'''
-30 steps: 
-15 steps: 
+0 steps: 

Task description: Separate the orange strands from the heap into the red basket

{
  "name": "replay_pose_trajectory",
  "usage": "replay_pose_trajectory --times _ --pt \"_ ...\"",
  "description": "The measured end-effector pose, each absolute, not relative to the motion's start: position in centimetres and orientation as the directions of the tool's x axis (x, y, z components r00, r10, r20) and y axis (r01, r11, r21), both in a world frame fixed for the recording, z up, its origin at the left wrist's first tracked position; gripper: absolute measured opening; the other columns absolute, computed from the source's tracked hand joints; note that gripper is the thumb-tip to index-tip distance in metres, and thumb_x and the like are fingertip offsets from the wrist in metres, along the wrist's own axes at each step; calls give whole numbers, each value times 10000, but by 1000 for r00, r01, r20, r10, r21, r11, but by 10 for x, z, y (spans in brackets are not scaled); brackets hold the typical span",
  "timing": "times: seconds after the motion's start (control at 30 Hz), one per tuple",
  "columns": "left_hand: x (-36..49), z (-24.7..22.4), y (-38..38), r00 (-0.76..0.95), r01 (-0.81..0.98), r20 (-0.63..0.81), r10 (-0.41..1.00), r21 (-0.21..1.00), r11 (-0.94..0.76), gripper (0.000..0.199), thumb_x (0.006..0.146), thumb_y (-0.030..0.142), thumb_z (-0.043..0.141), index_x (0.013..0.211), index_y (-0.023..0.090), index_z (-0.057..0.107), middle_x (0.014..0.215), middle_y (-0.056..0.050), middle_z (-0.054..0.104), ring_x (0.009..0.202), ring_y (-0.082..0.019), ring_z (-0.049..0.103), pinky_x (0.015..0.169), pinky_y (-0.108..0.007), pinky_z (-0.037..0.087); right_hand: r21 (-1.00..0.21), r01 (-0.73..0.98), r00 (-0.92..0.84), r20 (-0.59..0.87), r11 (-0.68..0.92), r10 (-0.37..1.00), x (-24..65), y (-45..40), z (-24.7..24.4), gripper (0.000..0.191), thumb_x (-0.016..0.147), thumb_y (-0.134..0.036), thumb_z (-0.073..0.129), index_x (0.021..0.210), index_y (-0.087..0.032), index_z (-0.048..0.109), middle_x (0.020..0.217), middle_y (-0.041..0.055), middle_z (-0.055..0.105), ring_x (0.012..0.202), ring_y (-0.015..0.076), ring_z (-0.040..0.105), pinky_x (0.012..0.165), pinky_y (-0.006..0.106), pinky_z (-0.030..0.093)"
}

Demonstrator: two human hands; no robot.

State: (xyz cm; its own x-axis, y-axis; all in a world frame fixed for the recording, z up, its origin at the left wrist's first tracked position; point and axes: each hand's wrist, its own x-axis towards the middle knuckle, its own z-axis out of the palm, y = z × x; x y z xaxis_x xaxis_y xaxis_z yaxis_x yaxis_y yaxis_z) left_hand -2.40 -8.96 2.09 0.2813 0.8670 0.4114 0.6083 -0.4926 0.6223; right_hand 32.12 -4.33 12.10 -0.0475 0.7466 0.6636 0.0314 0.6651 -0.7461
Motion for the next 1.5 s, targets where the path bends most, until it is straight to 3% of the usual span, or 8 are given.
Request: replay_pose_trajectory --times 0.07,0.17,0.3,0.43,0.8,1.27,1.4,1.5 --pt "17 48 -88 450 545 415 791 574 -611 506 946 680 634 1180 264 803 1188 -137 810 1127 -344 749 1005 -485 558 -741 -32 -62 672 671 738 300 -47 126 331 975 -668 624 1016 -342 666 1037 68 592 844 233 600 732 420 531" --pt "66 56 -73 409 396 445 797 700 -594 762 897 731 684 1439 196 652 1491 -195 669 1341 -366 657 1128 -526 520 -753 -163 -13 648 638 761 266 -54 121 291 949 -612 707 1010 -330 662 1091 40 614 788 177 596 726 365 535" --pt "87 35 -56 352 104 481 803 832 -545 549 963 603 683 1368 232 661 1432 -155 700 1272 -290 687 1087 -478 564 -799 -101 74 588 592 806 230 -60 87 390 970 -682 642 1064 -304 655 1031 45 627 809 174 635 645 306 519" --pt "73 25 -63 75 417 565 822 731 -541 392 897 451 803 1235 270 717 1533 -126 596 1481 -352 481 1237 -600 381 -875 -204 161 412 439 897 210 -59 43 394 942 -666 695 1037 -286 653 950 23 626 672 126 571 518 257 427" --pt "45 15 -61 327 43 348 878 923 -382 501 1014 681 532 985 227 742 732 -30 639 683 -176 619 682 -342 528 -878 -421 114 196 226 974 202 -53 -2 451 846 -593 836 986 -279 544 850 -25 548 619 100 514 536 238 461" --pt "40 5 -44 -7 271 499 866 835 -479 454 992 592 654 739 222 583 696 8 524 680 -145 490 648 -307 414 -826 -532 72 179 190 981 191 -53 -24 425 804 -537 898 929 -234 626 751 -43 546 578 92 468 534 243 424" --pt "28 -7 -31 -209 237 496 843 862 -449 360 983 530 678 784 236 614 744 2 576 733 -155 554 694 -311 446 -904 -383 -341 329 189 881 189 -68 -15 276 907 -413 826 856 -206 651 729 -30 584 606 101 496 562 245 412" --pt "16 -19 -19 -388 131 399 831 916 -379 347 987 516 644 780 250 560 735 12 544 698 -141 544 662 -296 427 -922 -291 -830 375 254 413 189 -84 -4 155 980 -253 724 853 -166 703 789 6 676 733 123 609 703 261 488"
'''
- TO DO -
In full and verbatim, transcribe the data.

- ANSWER TO THE PROBLEM -
-30 steps: 
-15 steps: 
+0 steps: 

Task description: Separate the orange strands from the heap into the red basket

{
  "name": "replay_pose_trajectory",
  "usage": "replay_pose_trajectory --times _ --pt \"_ ...\"",
  "description": "The measured end-effector pose, each absolute, not relative to the motion's start: position in centimetres and orientation as the directions of the tool's x axis (x, y, z components r00, r10, r20) and y axis (r01, r11, r21), both in a world frame fixed for the recording, z up, its origin at the left wrist's first tracked position; gripper: absolute measured opening; the other columns absolute, computed from the source's tracked hand joints; note that gripper is the thumb-tip to index-tip distance in metres, and thumb_x and the like are fingertip offsets from the wrist in metres, along the wrist's own axes at each step; calls give whole numbers, each value times 10000, but by 1000 for r00, r01, r20, r10, r21, r11, but by 10 for x, z, y (spans in brackets are not scaled); brackets hold the typical span",
  "timing": "times: seconds after the motion's start (control at 30 Hz), one per tuple",
  "columns": "left_hand: x (-36..49), z (-24.7..22.4), y (-38..38), r00 (-0.76..0.95), r01 (-0.81..0.98), r20 (-0.63..0.81), r10 (-0.41..1.00), r21 (-0.21..1.00), r11 (-0.94..0.76), gripper (0.000..0.199), thumb_x (0.006..0.146), thumb_y (-0.030..0.142), thumb_z (-0.043..0.141), index_x (0.013..0.211), index_y (-0.023..0.090), index_z (-0.057..0.107), middle_x (0.014..0.215), middle_y (-0.056..0.050), middle_z (-0.054..0.104), ring_x (0.009..0.202), ring_y (-0.082..0.019), ring_z (-0.049..0.103), pinky_x (0.015..0.169), pinky_y (-0.108..0.007), pinky_z (-0.037..0.087); right_hand: r21 (-1.00..0.21), r01 (-0.73..0.98), r00 (-0.92..0.84), r20 (-0.59..0.87), r11 (-0.68..0.92), r10 (-0.37..1.00), x (-24..65), y (-45..40), z (-24.7..24.4), gripper (0.000..0.191), thumb_x (-0.016..0.147), thumb_y (-0.134..0.036), thumb_z (-0.073..0.129), index_x (0.021..0.210), index_y (-0.087..0.032), index_z (-0.048..0.109), middle_x (0.020..0.217), middle_y (-0.041..0.055), middle_z (-0.055..0.105), ring_x (0.012..0.202), ring_y (-0.015..0.076), ring_z (-0.040..0.105), pinky_x (0.012..0.165), pinky_y (-0.006..0.106), pinky_z (-0.030..0.093)"
}

Demonstrator: two human hands; no robot.

State: (xyz cm; its own x-axis, y-axis; all in a world frame fixed for the recording, z up, its origin at the left wrist's first tracked position; point and axes: each hand's wrist, its own x-axis towards the middle knuckle, its own z-axis out of the palm, y = z × x; x y z xaxis_x xaxis_y xaxis_z yaxis_x yaxis_y yaxis_z) left_hand -2.40 -8.96 2.09 0.2813 0.8670 0.4114 0.6083 -0.4926 0.6223; right_hand 32.12 -4.33 12.10 -0.0475 0.7466 0.6636 0.0314 0.6651 -0.7461
Motion for the next 1.5 s, targets where the path bends most, until it is straight to 3% of the usual span, or 8 are given.
Request: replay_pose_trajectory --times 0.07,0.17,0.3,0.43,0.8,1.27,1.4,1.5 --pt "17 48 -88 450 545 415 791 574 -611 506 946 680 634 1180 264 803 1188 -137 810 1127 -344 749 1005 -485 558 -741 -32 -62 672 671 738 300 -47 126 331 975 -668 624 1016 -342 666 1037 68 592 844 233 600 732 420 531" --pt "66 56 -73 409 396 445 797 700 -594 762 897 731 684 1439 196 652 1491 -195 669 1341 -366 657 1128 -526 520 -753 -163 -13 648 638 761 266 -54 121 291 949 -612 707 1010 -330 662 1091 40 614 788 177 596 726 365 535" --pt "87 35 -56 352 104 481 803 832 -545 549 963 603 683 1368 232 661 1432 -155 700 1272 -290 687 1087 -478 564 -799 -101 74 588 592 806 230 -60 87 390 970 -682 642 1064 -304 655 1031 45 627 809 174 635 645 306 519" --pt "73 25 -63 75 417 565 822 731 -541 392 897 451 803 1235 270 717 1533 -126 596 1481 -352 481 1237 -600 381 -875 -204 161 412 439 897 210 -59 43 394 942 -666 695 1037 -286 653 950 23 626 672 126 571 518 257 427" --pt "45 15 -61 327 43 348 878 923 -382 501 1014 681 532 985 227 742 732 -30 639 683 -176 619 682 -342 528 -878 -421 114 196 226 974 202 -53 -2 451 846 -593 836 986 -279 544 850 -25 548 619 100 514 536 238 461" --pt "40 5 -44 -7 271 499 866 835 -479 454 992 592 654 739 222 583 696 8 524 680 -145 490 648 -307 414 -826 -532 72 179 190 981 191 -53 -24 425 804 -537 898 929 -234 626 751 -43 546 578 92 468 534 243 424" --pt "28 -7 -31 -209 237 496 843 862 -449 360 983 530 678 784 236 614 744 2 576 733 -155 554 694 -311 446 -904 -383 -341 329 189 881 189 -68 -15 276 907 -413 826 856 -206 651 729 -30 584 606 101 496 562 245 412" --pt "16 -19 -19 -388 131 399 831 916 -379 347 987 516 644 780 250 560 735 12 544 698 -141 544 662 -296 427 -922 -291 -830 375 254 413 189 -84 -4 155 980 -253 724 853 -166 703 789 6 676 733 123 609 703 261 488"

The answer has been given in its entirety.